The 0.95% silicon sample was therefore in all respects in accordance with the invention. The reference sample differed only in its lower silicon content. It can be seen in FIG. 3 that the elevation of the silicon content to a value in accordance with the invention provides the desired low residual deformation for the core of the cemented parts made from the steels of the invention.

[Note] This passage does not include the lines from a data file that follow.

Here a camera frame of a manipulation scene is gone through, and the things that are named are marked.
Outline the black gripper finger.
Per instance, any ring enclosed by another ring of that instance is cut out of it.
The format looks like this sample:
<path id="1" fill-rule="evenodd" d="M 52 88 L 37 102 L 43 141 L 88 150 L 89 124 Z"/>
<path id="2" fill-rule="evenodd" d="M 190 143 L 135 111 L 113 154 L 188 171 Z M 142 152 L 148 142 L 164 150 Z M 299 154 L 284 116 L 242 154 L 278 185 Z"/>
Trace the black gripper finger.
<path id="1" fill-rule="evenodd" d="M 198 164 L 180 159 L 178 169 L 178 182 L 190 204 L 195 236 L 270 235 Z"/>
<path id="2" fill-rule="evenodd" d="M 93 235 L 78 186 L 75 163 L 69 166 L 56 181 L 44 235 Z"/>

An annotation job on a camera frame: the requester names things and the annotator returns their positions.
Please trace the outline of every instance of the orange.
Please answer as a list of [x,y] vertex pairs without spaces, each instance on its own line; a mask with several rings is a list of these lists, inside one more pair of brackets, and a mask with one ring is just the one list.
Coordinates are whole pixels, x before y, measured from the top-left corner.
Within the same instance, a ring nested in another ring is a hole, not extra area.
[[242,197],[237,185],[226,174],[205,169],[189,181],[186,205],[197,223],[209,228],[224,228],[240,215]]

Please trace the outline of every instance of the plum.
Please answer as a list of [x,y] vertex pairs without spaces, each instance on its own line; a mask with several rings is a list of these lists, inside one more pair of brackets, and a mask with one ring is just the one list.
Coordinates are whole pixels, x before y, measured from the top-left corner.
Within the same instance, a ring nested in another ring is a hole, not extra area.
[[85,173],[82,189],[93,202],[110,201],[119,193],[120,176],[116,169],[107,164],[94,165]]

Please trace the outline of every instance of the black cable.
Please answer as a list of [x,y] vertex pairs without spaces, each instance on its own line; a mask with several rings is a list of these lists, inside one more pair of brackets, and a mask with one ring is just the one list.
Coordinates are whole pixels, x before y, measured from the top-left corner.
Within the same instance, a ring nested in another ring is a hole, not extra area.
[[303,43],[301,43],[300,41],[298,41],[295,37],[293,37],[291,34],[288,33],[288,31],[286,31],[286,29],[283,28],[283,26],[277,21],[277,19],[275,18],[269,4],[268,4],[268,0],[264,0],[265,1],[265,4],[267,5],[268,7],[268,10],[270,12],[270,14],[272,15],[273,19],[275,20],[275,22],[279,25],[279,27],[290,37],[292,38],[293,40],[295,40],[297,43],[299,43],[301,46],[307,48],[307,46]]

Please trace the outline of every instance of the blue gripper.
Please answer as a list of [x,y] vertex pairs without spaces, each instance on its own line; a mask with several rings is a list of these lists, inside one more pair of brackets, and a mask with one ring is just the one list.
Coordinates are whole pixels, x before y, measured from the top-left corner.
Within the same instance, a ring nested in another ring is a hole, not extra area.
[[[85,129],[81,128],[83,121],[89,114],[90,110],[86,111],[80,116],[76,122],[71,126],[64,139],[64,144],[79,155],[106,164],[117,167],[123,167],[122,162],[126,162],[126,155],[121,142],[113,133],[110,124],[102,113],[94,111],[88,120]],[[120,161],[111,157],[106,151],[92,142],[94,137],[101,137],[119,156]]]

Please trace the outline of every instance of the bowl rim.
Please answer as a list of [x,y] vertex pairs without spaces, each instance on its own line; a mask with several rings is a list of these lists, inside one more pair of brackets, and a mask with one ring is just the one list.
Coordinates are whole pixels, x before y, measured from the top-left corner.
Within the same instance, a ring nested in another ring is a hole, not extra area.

 These tests show that the best compromise between the different properties required, for the mechanized mechanical parts to be resistant to contact fatigue and to deform only very little during the thermochemical treatments and during their use, is obtained for steels simulating the layer cemented steels according to the invention. This justifies the range of compositions imposed on the steels according to the invention, which undergo carburizing or carbonitriding when they are used to manufacture mechanical parts.

Claims (4)

1. Steel for mechanical parts, characterized in that its composition is, in percentages by weight:

 -------------------- - 0, 12 s C s 0, 30% - 0, 8 s If s 1, 5% - 1, 0 s Mn s 1 , 6% - 0, 4 s Crs 1, 6% - 0 s Mo <0, 30% zu Ni s 0, 6% - 0 # Al # 0.06% - 0 # Cu # 0.30% - 0 # S # 0.10%

 - 0 # P # 0.03% - 0 s Nb s 0, 050% the rest being iron and impurities resulting from the elaboration.  2. Steel for mechanical parts according to claim 1, characterized in that it contains at least one element selected from up to 0.02% of Te, up to 0.04% of Se, up to 0.07 % Pb, up to 0.05% Ca, up to 0.08% Bi.  3. Mechanical part, characterized in that it is made of a steel of the type according to one of claims 1 to 2 which has undergone a carburizing treatment or carbonitriding.  4. Mechanical part according to claim 3, characterized in that it has undergone a low pressure carburizing treatment.